Information provided
►
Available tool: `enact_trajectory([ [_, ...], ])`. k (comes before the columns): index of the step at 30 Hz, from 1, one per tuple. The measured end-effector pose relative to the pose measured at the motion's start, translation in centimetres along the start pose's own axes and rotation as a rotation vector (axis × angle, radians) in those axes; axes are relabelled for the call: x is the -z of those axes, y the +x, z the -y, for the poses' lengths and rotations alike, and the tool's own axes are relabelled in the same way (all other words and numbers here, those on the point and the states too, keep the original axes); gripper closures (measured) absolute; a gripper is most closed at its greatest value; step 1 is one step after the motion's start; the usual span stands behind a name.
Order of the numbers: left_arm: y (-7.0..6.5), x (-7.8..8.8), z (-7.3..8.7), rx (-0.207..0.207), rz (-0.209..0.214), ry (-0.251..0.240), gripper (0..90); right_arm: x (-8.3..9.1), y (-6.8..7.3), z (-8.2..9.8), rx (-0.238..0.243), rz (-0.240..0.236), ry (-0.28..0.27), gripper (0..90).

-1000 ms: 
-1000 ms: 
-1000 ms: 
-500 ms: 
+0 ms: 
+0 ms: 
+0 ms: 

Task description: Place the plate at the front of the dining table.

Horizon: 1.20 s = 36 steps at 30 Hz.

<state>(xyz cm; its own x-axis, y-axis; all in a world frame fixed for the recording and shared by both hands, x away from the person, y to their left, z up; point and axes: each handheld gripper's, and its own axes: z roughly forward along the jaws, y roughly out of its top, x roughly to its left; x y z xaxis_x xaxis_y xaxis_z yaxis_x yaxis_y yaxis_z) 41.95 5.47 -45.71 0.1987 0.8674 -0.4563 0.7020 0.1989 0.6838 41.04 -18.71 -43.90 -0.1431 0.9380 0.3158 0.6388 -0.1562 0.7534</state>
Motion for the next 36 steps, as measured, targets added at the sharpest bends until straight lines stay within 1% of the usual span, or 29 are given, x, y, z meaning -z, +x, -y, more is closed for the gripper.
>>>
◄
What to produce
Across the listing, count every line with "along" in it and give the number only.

Output
2